§ **Dataset entries**
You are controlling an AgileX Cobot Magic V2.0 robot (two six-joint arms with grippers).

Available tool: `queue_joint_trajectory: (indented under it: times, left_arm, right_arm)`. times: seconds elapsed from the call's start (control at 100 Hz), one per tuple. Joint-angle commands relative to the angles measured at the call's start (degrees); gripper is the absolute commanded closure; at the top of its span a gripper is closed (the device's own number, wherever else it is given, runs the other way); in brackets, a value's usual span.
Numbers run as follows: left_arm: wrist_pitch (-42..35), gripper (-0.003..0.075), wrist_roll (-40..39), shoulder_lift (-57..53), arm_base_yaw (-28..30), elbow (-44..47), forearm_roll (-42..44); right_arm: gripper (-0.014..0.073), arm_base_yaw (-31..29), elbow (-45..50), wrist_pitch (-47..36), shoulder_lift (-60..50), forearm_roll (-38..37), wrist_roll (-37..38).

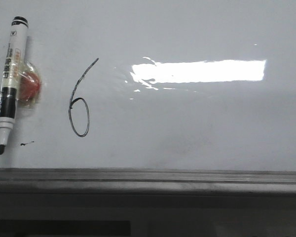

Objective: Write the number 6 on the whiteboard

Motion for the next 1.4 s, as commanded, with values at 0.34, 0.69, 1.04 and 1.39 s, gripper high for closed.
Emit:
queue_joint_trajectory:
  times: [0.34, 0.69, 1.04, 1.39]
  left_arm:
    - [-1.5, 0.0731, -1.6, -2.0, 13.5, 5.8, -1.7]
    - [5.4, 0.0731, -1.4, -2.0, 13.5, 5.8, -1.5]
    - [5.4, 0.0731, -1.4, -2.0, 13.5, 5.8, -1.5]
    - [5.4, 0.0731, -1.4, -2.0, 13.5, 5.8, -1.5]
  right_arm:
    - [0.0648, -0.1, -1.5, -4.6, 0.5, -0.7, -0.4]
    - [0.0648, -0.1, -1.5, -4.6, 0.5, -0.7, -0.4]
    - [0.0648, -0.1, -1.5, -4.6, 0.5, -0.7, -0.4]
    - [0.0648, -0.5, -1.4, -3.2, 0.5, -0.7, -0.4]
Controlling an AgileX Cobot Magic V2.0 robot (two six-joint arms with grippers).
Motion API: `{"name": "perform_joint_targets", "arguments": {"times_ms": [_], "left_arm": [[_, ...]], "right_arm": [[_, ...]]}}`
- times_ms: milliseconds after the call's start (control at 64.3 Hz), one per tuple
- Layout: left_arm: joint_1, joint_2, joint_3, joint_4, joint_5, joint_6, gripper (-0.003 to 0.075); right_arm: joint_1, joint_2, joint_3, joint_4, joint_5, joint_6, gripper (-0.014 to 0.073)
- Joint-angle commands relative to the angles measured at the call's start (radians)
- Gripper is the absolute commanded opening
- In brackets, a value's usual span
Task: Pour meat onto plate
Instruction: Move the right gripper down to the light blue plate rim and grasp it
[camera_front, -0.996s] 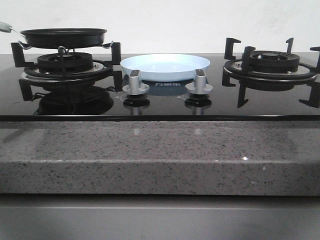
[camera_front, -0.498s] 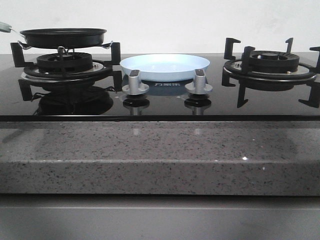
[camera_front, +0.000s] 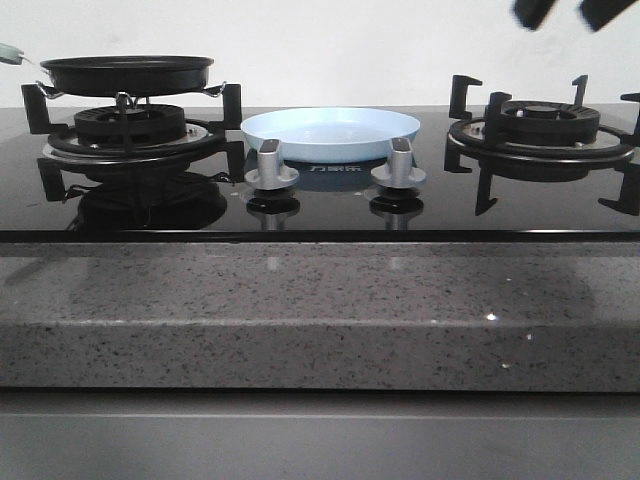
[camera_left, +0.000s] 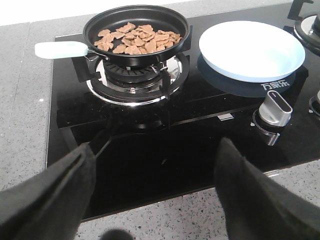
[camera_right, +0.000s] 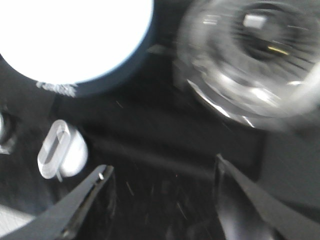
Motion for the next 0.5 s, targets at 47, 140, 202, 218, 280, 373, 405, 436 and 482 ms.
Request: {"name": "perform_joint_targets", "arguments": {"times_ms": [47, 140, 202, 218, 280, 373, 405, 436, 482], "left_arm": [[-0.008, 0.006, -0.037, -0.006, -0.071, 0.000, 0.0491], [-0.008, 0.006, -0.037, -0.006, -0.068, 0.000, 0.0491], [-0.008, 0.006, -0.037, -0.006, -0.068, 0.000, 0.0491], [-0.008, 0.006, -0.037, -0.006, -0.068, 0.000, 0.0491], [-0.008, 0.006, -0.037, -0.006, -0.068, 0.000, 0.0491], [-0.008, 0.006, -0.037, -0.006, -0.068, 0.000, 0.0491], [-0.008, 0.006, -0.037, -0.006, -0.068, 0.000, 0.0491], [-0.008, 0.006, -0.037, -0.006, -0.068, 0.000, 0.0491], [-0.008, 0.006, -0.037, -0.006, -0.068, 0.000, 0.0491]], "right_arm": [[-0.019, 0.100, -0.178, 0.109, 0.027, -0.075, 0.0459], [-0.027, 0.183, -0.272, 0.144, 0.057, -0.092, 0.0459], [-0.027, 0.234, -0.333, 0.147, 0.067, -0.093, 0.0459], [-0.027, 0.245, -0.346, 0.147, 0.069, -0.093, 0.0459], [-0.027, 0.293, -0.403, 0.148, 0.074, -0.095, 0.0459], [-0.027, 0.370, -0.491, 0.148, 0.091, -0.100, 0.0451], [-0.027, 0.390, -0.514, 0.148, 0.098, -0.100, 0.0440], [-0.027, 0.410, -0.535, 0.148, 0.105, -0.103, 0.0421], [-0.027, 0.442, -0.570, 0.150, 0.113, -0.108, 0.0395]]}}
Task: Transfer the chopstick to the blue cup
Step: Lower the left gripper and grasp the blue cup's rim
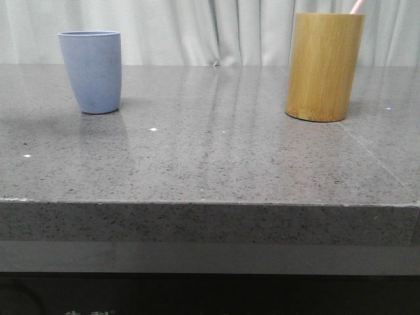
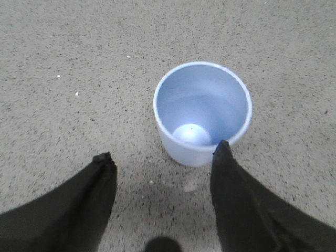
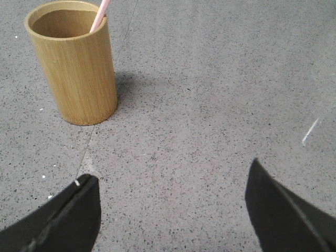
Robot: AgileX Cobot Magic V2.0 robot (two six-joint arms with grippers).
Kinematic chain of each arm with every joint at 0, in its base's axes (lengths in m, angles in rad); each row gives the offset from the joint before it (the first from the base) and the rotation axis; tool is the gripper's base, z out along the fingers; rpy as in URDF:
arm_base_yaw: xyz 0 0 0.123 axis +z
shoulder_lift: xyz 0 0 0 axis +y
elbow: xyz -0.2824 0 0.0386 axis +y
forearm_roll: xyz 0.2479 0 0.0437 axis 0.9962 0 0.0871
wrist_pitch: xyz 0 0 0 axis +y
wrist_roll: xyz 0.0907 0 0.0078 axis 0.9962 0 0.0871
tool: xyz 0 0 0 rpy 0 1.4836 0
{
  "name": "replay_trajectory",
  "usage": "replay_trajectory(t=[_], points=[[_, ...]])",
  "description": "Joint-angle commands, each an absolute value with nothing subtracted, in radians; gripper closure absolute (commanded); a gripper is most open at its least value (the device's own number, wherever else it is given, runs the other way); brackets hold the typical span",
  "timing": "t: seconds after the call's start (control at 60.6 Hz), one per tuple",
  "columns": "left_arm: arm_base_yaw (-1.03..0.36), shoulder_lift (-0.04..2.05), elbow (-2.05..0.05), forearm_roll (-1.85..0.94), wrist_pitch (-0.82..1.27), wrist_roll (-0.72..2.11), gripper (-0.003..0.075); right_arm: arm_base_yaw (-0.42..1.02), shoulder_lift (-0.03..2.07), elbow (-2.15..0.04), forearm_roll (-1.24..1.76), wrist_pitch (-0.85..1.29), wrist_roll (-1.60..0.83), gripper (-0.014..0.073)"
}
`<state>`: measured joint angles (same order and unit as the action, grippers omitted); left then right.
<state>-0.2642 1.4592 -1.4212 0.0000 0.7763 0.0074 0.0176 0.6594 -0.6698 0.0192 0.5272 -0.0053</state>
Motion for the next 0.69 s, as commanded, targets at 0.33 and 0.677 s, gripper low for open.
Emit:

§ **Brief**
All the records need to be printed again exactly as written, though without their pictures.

§ **Answer to this exercise**
You are controlling an AgileX Cobot Magic V2.0 robot (two six-joint arms with grippers).

Available tool: `queue_joint_trajectory: (indented under it: times, left_arm, right_arm)`. times: seconds elapsed from the call's start (control at 100 Hz), one per tuple. Joint-angle commands relative to the angles measured at the call's start (degrees); gripper is the absolute commanded closure; at the top of its span a gripper is closed (the device's own number, wherever else it is given, runs the other way); in brackets, a value's usual span.
Numbers run as follows: left_arm: wrist_pitch (-42..35), gripper (-0.003..0.075), wrist_roll (-40..39), shoulder_lift (-57..53), arm_base_yaw (-28..30), elbow (-44..47), forearm_roll (-42..44); right_arm: gripper (-0.014..0.073), arm_base_yaw (-31..29), elbow (-45..50), wrist_pitch (-47..36), shoulder_lift (-60..50), forearm_roll (-38..37), wrist_roll (-37..38).


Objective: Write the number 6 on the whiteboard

Motion for the next 1.4 s, as commanded, with values at 0.34, 0.69, 1.04 and 1.39 s, gripper high for closed.
Emit:
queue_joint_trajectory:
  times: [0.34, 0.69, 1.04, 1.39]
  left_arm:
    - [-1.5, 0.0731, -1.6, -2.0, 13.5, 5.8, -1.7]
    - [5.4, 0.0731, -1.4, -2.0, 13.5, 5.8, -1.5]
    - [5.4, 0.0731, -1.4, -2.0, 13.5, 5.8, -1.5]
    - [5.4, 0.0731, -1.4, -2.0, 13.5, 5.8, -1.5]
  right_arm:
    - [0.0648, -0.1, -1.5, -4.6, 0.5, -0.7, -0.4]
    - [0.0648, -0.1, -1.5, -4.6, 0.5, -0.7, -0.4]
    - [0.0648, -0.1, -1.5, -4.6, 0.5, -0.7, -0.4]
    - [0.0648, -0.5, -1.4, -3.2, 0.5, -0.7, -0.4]
Controlling an AgileX Cobot Magic V2.0 robot (two six-joint arms with grippers).
Motion API: `{"name": "perform_joint_targets", "arguments": {"times_ms": [_], "left_arm": [[_, ...]], "right_arm": [[_, ...]]}}`
- times_ms: milliseconds after the call's start (control at 64.3 Hz), one per tuple
- Layout: left_arm: joint_1, joint_2, joint_3, joint_4, joint_5, joint_6, gripper (-0.003 to 0.075); right_arm: joint_1, joint_2, joint_3, joint_4, joint_5, joint_6, gripper (-0.014 to 0.073)
- Joint-angle commands relative to the angles measured at the call's start (radians)
- Gripper is the absolute commanded opening
- In brackets, a value's usual span
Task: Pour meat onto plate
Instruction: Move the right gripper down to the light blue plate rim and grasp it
[camera_front, -0.996s] 
[camera_front, -0.498s] 
[camera_front, +0.000s] 
[camera_left, +0.000s] 
[camera_right, +0.000s] 
Motion for the next 0.5 s, targets at 47, 140, 202, 218, 280, 373, 405, 436 and 482 ms.
Request: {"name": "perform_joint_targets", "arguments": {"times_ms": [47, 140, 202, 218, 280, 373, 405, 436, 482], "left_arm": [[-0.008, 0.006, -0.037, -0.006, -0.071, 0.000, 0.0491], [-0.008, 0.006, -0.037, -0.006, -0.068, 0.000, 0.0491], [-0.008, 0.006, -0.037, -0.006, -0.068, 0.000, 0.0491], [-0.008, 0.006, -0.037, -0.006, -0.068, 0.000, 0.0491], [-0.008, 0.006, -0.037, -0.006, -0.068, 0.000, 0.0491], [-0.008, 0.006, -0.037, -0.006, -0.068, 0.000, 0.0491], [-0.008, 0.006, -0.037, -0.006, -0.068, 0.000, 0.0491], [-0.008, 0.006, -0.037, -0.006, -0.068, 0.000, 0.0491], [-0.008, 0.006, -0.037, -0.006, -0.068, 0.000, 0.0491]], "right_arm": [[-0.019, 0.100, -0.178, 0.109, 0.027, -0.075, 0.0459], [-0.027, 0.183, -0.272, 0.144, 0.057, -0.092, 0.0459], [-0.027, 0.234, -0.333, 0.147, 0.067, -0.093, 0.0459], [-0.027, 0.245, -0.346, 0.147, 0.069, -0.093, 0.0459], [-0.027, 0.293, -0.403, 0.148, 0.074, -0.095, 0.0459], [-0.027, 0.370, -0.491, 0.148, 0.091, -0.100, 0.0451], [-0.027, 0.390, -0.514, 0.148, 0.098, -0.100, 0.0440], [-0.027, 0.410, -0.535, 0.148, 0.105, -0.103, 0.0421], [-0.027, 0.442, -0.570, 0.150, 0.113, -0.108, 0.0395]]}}
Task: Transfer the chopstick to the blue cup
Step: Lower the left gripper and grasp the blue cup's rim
Robot: AgileX Cobot Magic V2.0 robot (two six-joint arms with grippers).
Kinematic chain of each arm with every joint at 0, in its base's axes (lengths in m, angles in rad); each row gives the offset from the joint before it (the first from the base) and the rotation axis; tool is the gripper's base, z out along the fingers; rpy as in URDF:
arm_base_yaw: xyz 0 0 0.123 axis +z
shoulder_lift: xyz 0 0 0 axis +y
elbow: xyz -0.2824 0 0.0386 axis +y
forearm_roll: xyz 0.2479 0 0.0437 axis 0.9962 0 0.0871
wrist_pitch: xyz 0 0 0 axis +y
wrist_roll: xyz 0.0907 0 0.0078 axis 0.9962 0 0.0871
tool: xyz 0 0 0 rpy 0 1.4836 0
{
  "name": "replay_trajectory",
  "usage": "replay_trajectory(t=[_], points=[[_, ...]])",
  "description": "Joint-angle commands, each an absolute value with nothing subtracted, in radians; gripper closure absolute (commanded); a gripper is most open at its least value (the device's own number, wherever else it is given, runs the other way); brackets hold the typical span",
  "timing": "t: seconds after the call's start (control at 60.6 Hz), one per tuple",
  "columns": "left_arm: arm_base_yaw (-1.03..0.36), shoulder_lift (-0.04..2.05), elbow (-2.05..0.05), forearm_roll (-1.85..0.94), wrist_pitch (-0.82..1.27), wrist_roll (-0.72..2.11), gripper (-0.003..0.075); right_arm: arm_base_yaw (-0.42..1.02), shoulder_lift (-0.03..2.07), elbow (-2.15..0.04), forearm_roll (-1.24..1.76), wrist_pitch (-0.85..1.29), wrist_roll (-1.60..0.83), gripper (-0.014..0.073)"
}
`<state>`: measured joint angles (same order and unit as the action, grippers omitted); left then right.
<state>-0.2642 1.4592 -1.4212 0.0000 0.7763 0.0074 0.0176 0.6594 -0.6698 0.0192 0.5272 -0.0053</state>
Motion for the next 0.69 s, as commanded, targets at 0.33 and 0.677 s, gripper low for open.
Emit:

There is nothing more to add to the answer.